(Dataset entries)
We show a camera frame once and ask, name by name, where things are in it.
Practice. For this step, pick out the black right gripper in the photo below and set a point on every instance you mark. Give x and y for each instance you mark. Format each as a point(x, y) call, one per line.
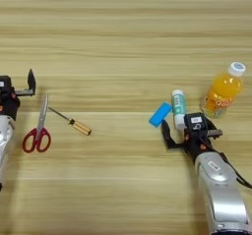
point(197, 145)

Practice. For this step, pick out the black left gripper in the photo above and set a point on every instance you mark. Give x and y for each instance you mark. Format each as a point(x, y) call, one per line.
point(8, 106)

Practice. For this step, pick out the white teal glue stick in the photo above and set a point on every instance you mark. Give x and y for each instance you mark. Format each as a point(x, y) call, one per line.
point(178, 106)

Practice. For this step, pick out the blue eraser block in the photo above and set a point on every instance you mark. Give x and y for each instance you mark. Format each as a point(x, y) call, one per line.
point(160, 115)

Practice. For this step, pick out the orange juice bottle white cap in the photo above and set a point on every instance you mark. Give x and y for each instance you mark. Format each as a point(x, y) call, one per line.
point(223, 91)

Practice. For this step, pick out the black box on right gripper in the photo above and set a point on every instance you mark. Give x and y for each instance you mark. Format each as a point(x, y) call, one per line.
point(195, 123)

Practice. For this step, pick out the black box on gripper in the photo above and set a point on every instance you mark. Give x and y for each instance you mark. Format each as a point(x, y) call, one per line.
point(195, 123)
point(4, 85)

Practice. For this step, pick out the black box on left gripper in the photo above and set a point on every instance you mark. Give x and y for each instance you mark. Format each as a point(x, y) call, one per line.
point(4, 85)

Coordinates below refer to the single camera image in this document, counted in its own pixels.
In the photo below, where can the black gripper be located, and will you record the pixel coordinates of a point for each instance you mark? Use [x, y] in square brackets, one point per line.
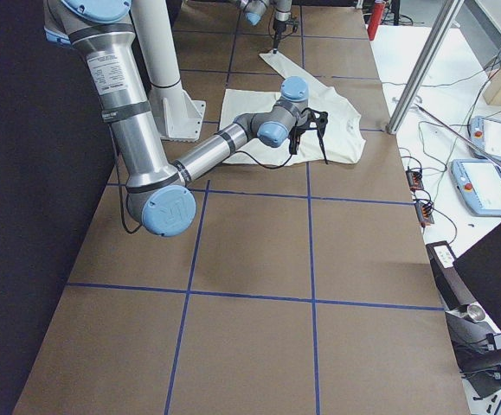
[279, 30]
[294, 139]

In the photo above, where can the cream cat print t-shirt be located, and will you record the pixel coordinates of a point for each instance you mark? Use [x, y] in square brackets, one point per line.
[343, 140]

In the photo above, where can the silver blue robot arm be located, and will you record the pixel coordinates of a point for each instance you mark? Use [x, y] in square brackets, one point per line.
[253, 10]
[128, 49]

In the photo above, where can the small black electronics box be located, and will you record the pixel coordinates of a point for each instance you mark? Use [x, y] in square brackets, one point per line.
[414, 178]

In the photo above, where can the red cylinder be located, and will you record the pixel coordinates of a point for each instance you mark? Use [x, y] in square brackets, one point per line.
[375, 18]

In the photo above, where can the teach pendant near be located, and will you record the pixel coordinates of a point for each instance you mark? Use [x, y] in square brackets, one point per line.
[479, 184]

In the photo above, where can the teach pendant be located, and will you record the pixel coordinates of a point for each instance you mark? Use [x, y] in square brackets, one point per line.
[485, 134]
[479, 184]

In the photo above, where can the teach pendant far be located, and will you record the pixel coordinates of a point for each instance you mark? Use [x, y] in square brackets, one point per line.
[485, 134]

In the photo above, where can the metal reacher grabber stick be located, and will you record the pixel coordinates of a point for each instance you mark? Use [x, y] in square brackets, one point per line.
[464, 139]

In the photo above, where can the black device with steel cup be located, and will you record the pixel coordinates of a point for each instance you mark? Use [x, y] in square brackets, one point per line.
[471, 334]

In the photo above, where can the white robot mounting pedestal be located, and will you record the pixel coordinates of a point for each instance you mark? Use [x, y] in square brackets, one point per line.
[178, 117]

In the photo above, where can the aluminium frame post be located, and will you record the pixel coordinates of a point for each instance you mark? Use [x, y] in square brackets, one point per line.
[437, 35]

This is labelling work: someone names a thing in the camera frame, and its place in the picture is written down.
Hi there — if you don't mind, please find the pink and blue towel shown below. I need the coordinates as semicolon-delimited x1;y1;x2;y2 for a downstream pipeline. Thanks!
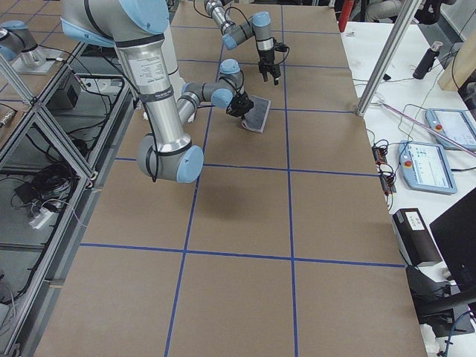
241;95;271;133

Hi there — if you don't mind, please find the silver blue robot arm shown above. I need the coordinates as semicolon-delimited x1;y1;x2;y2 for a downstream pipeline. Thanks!
61;1;254;183
203;1;289;86

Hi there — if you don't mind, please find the small red circuit board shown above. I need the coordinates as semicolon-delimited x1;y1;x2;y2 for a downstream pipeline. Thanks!
372;145;387;165

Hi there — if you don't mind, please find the aluminium frame post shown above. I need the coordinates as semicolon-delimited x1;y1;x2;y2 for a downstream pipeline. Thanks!
356;0;421;117

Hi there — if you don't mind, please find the near teach pendant tablet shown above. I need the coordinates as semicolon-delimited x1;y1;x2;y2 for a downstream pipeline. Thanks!
398;141;457;195

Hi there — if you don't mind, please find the far teach pendant tablet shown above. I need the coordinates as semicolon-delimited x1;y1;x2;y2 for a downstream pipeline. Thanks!
425;109;475;151

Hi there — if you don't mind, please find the white reacher grabber stick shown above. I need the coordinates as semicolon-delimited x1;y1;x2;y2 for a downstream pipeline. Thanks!
376;100;475;157

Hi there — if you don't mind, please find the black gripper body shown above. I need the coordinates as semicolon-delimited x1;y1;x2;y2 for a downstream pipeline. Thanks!
232;94;254;119
258;48;280;75

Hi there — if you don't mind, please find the red cylinder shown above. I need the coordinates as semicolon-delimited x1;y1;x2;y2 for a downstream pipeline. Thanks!
338;0;354;33

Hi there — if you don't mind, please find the black water bottle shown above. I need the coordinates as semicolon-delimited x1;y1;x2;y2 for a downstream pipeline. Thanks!
413;41;443;80

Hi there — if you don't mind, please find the white power strip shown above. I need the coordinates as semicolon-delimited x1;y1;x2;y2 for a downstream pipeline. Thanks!
29;208;53;230

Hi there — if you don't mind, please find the black monitor with stand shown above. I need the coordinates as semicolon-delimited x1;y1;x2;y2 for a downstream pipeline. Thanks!
406;190;475;337

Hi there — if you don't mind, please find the teach pendant tablet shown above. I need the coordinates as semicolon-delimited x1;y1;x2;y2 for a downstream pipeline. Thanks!
425;109;475;151
398;141;457;195

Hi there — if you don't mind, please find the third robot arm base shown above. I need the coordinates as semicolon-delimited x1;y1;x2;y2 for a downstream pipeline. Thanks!
1;20;52;75

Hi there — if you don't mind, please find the black box white label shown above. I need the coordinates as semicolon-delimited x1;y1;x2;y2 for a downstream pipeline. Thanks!
392;208;443;268

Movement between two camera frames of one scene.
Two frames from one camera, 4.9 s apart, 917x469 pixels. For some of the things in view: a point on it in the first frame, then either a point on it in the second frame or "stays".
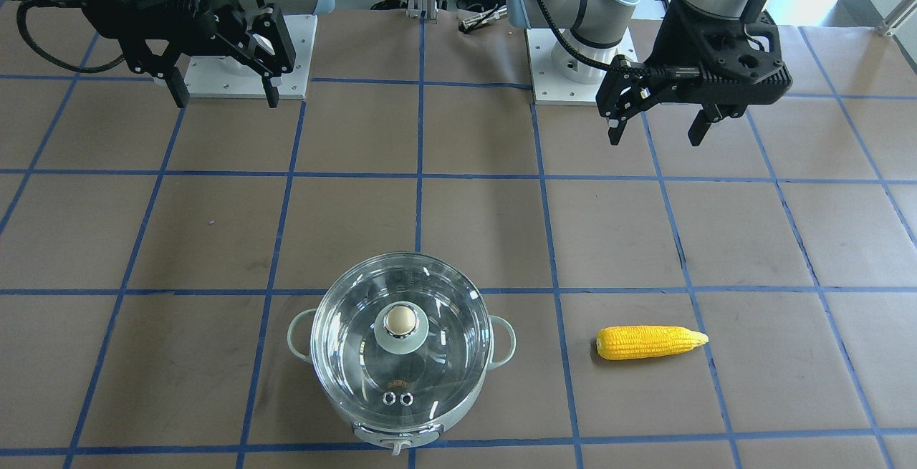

§ **THE PROBLEM**:
Across all the records, find the lines containing the word "pixels" and reproduce each one.

§ **WRITTEN ANSWER**:
Coordinates below refer to the single camera image in this document, counted in its own pixels.
Two frames from one camera, 4.9 s apart, 917x469 pixels. For some of the things in view: a point on it in the first frame, then either a point on it in the second frame or "stays".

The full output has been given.